> Brief: What you return must be the data below, word for word, without any images.

> Dataset excerpt:
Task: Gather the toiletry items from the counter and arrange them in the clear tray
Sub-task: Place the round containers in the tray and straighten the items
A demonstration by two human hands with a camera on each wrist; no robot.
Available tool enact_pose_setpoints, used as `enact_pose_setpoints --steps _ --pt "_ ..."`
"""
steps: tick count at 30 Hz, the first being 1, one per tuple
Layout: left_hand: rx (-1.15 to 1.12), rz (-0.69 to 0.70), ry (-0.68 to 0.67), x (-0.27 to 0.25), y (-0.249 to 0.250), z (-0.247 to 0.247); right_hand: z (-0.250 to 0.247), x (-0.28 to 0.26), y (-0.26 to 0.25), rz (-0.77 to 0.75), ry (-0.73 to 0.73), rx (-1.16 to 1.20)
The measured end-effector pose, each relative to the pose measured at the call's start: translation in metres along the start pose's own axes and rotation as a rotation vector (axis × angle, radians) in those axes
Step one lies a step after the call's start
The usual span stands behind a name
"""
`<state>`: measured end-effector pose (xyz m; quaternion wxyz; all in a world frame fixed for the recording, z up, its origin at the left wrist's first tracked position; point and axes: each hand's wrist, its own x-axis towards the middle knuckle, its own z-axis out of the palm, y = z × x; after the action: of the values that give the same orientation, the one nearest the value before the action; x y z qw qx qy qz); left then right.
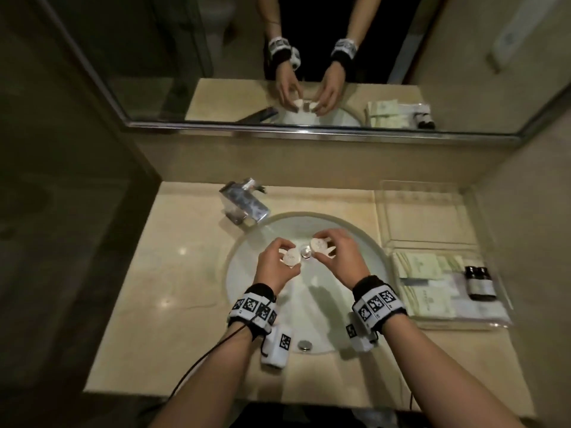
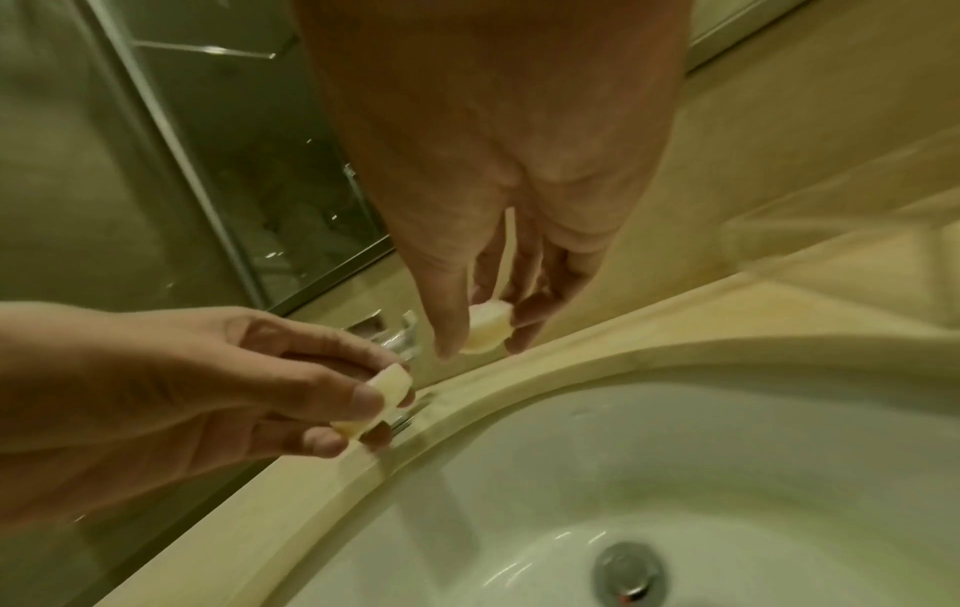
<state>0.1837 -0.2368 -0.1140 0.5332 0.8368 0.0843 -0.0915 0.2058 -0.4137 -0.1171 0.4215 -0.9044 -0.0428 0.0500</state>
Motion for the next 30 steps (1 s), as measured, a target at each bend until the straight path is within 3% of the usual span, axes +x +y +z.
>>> enact_pose_setpoints --steps 8,13,21,30 --pt "0.084 0.202 -0.183 0.008 0.075 0.143 -0.142 -0.053 0.101 0.277 0.310 -0.024" --pt "0.120 0.255 -0.294 0.008 0.107 0.220 -0.196 -0.076 0.172 0.475 0.390 -0.073" --pt "0.203 0.218 -0.316 0.009 0.123 0.282 -0.216 -0.071 0.215 0.535 0.338 -0.109" --pt "0.264 0.190 -0.266 0.015 0.120 0.294 -0.192 -0.063 0.219 0.446 0.226 -0.041"
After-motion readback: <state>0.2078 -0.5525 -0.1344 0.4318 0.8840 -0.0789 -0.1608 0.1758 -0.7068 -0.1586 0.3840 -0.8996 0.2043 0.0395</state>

> The answer:
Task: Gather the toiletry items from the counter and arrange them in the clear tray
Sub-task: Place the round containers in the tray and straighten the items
A demonstration by two human hands with a camera on each wrist; no robot.
Available tool enact_pose_setpoints, used as `enact_pose_setpoints --steps _ --pt "_ ..."`
"""
steps: tick count at 30 Hz, the first being 1, one per tuple
Layout: left_hand: rx (-1.15 to 1.12), rz (-0.69 to 0.70), ry (-0.68 to 0.67), x (-0.27 to 0.25), y (-0.249 to 0.250), z (-0.247 to 0.247); right_hand: z (-0.250 to 0.247), x (-0.28 to 0.26), y (-0.26 to 0.25), rz (-0.77 to 0.75), ry (-0.73 to 0.73), rx (-1.16 to 1.20)
The measured end-effector pose, each relative to the pose measured at the call's start: translation in metres along the start pose's own axes and rotation as a rotation vector (axis × angle, radians) in those axes
Step one lies a step after the call's start
The usual span stands behind a name
"""
`<state>`: measured end-effector pose (xyz m; quaternion wxyz; all in a world frame fixed for the recording, z up, its origin at the left wrist's first tracked position; point and axes: each hand's wrist, its own x-axis towards the middle knuckle, its own z-axis out of the palm, y = z × x; after the action: of the values that give the same orientation, the one nearest the value before the action; x y z qw qx qy qz); left then right.
<state>0.1837 -0.2368 -0.1140 0.5332 0.8368 0.0843 -0.0915 0.2058 -0.4137 -0.1171 0.4215 -0.9044 -0.0428 0.0500</state>
Motion for the next 30 steps (1 s), as measured, a target at each bend until the straight path is within 3% of the usual span, axes +x +y +z.
>>> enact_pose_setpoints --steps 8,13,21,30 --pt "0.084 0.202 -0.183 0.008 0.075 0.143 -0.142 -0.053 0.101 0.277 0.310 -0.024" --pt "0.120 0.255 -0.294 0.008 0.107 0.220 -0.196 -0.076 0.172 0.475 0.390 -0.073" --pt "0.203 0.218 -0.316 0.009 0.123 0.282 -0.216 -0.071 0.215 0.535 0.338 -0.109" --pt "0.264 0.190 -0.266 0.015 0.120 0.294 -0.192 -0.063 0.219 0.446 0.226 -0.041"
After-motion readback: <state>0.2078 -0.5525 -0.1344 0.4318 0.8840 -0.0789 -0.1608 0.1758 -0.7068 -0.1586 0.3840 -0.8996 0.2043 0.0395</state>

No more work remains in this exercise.